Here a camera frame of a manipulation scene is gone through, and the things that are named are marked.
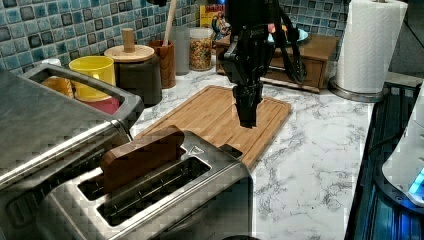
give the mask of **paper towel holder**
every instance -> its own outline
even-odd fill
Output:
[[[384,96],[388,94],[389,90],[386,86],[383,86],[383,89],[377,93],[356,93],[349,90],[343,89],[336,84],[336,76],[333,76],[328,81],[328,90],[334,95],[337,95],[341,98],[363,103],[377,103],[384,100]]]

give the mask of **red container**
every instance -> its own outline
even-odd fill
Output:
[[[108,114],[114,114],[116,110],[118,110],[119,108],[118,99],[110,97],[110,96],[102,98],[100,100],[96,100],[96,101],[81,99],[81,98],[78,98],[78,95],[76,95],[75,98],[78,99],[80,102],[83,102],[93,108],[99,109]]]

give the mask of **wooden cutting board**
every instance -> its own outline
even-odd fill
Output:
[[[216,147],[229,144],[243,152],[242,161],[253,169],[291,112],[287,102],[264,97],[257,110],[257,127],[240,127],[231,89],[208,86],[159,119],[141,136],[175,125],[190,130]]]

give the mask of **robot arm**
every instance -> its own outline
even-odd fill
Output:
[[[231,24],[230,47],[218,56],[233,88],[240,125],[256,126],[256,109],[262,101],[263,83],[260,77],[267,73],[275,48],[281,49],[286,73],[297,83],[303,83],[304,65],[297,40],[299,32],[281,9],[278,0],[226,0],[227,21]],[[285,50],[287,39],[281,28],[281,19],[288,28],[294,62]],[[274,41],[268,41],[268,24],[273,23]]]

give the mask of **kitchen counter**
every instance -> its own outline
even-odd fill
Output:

* * * * *

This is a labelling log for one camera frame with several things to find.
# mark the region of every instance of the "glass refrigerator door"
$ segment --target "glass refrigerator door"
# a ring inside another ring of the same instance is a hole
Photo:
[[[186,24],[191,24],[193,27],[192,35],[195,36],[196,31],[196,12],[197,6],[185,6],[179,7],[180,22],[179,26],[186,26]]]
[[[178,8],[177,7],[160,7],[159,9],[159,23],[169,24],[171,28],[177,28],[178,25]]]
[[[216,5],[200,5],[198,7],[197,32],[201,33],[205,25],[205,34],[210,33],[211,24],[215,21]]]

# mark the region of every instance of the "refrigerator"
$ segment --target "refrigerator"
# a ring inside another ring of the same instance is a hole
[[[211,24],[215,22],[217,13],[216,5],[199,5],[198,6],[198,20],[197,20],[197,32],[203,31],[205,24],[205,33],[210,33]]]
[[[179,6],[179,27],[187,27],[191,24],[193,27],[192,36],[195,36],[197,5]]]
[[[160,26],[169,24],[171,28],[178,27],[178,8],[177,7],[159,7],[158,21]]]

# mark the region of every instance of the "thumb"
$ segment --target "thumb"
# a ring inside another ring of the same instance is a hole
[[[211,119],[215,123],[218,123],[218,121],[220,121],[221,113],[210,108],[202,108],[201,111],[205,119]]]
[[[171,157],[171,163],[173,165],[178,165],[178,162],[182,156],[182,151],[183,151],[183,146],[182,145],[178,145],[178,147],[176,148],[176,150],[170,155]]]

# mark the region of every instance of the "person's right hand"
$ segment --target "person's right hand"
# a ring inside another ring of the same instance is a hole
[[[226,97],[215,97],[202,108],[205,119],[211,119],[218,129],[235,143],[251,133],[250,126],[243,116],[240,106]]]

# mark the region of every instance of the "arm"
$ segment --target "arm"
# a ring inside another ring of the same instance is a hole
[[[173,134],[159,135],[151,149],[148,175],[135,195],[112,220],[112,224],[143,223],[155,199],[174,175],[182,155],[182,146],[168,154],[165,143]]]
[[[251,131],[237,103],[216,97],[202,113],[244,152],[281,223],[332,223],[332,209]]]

* * * * *

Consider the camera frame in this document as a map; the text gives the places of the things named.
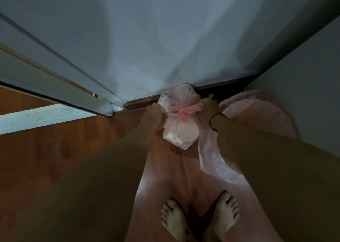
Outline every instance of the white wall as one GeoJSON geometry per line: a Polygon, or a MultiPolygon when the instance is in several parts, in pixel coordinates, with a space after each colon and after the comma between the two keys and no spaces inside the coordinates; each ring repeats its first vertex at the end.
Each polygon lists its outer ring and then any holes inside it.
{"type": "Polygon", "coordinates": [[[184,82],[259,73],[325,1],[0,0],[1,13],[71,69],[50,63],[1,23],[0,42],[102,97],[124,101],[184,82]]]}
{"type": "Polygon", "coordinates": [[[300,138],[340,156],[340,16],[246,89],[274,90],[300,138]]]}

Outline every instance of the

* * * * *

**WHAT THE EXERCISE ASKS**
Above are the records; copy every line in them that holds the word "things".

**ANSWER FOR THIS EXERCISE**
Here a camera frame of a manipulation scene is gone through, and the things that are named are marked.
This is a labelling log for one camera frame with several things to find.
Consider the camera frame in this document as a map; the text gives the places of the things named.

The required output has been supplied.